昔話は、ひとかたまりの小さな話が自在にくっついていろんな物語になっています。小さな話がたくさんインプットされていれば、子どもに即興でお話を語って聞かせるようなこともできるのだと思います。昔話ってたぶん、そういう物語でもあるんだと私は思っています。

アレンジした筋書き(プロット)、どうぞ作品にお使いください

あまり上出来とは言えない再構成ですが、この筋書きを楽しんで、さらにご利用いただけたら嬉しいです。ご自身の小説やマンガなどのたたき台にしたり、またはこの筋書きをそのまま使って作品に仕上げたりなど。

私はこんなことをただ好きでやっています。筋書きというものはきちんと作品にしなければ見てもらえない。でも作品にできるのはほんの少し。作品にできなかった筋書きは私の手元だけに残ります。それってなんか寂しい。(素材が大好きな「昔話」だからそう思うのかも。)

それよりも、こうして公開することで楽しんでもらえるなら、筋書きのままでもいいんじゃないかな…。それに、作品にするのはしんどいです。元気で時間のあるときにしかできません。(いちばんの本音はここですね。笑)

筋書きなんかを公開する理由はこんな思いからです。なので、ご遠慮なくどうぞ。もし本当に作品のきっかけとして使っていただけたら幸せです。

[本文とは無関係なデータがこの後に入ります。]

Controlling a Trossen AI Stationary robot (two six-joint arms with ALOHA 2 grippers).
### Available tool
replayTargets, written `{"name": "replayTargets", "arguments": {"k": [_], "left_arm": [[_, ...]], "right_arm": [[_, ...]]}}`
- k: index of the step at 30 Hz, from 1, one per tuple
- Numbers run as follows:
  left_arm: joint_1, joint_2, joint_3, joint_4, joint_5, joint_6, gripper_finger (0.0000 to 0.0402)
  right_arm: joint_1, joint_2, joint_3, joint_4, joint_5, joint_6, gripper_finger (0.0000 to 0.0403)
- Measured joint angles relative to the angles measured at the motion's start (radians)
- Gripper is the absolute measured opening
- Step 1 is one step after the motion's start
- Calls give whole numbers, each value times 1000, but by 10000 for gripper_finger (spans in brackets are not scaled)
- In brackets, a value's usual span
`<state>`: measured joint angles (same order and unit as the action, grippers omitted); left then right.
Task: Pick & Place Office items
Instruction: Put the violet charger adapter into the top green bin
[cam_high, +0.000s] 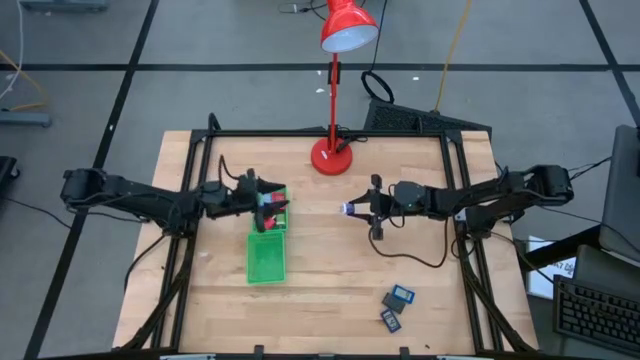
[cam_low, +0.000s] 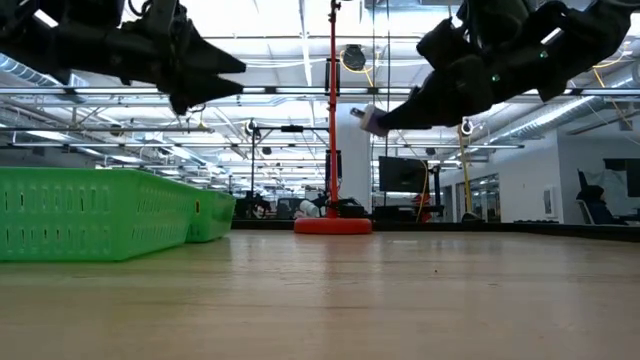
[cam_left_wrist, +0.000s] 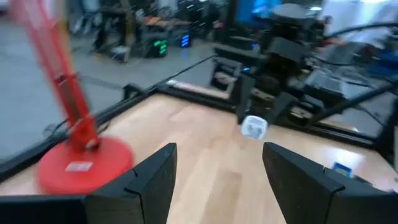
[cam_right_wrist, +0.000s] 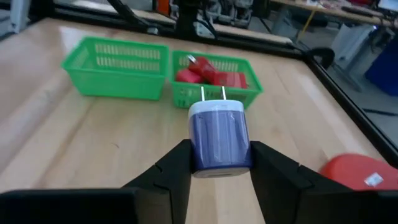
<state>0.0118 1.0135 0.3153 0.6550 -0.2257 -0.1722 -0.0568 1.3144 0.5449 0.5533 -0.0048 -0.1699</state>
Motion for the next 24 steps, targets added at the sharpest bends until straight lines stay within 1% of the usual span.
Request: {"name": "replayTargets", "arguments": {"k": [5,10,13,16,19,24], "left_arm": [[-29,146,0,163,68,146,241],[-53,285,24,300,75,277,241],[-60,349,70,305,77,328,241],[-60,410,132,308,89,347,241],[-60,469,203,306,111,347,241],[-60,561,315,290,176,318,241]], "right_arm": [[25,0,0,49,0,-6,133],[55,0,0,126,0,-7,133],[71,0,0,157,0,-7,133],[81,0,0,176,0,-19,133],[86,0,0,180,1,-33,133],[86,0,0,179,2,-31,133]]}}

ただ1点、筋書きを文章そっくりそのまま転載することはおやめください使っていいのは筋書きの内容だけです。どうぞご了承ください。

話型の情報

国際昔話話型カタログ 分類と文献目録を参考に記事を書いているので、カタログの話型を記しておきます。

話型カテゴリ魔法昔話>超自然の敵
話型No.333
話型タイトル赤頭巾
一般的なタイトル
日本に類話は?ない

参考文献(出典)

国際昔話話型カタログ 分類と文献目録
ハンス=イェルク・ウター 著
加藤耕義 訳
小澤俊夫 日本語版監修
小澤昔ばなし研究所

他は概要をご覧ください。

まとめ

昔話の話型「赤頭巾」をご紹介し、そだひさこアレンジの筋書きも添えました。少しでもお暇つぶしになれば嬉しいです。

最後までお読みいただき、ありがとうございました。